> **Problem**
Repeat every line below exactly, word for word.

> **Data section**
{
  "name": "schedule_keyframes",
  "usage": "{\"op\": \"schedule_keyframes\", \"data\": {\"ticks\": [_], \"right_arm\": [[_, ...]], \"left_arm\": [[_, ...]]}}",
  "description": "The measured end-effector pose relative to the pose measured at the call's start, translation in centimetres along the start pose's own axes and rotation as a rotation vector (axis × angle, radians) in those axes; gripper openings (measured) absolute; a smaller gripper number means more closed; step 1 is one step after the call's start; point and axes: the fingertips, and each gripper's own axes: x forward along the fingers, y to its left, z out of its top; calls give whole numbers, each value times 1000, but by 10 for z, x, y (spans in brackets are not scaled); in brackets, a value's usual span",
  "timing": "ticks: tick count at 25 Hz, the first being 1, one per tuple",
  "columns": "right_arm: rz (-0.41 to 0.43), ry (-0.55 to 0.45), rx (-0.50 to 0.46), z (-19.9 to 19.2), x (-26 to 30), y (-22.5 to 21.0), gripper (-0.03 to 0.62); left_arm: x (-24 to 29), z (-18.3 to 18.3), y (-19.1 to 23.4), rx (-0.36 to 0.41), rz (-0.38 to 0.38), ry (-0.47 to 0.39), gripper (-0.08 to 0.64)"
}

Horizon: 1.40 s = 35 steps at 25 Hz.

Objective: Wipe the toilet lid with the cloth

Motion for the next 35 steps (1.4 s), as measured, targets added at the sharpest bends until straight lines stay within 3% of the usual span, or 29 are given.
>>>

> **Reply to the task**
{
  "name": "schedule_keyframes",
  "usage": "{\"op\": \"schedule_keyframes\", \"data\": {\"ticks\": [_], \"right_arm\": [[_, ...]], \"left_arm\": [[_, ...]]}}",
  "description": "The measured end-effector pose relative to the pose measured at the call's start, translation in centimetres along the start pose's own axes and rotation as a rotation vector (axis × angle, radians) in those axes; gripper openings (measured) absolute; a smaller gripper number means more closed; step 1 is one step after the call's start; point and axes: the fingertips, and each gripper's own axes: x forward along the fingers, y to its left, z out of its top; calls give whole numbers, each value times 1000, but by 10 for z, x, y (spans in brackets are not scaled); in brackets, a value's usual span",
  "timing": "ticks: tick count at 25 Hz, the first being 1, one per tuple",
  "columns": "right_arm: rz (-0.41 to 0.43), ry (-0.55 to 0.45), rx (-0.50 to 0.46), z (-19.9 to 19.2), x (-26 to 30), y (-22.5 to 21.0), gripper (-0.03 to 0.62); left_arm: x (-24 to 29), z (-18.3 to 18.3), y (-19.1 to 23.4), rx (-0.36 to 0.41), rz (-0.38 to 0.38), ry (-0.47 to 0.39), gripper (-0.08 to 0.64)"
}

Horizon: 1.40 s = 35 steps at 25 Hz.

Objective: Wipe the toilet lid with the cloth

Motion for the next 35 steps (1.4 s), as measured, targets added at the sharpest bends until straight lines stay within 3% of the usual span, or 29 are given.
>>>

There is no more to the output, and the exercise is done.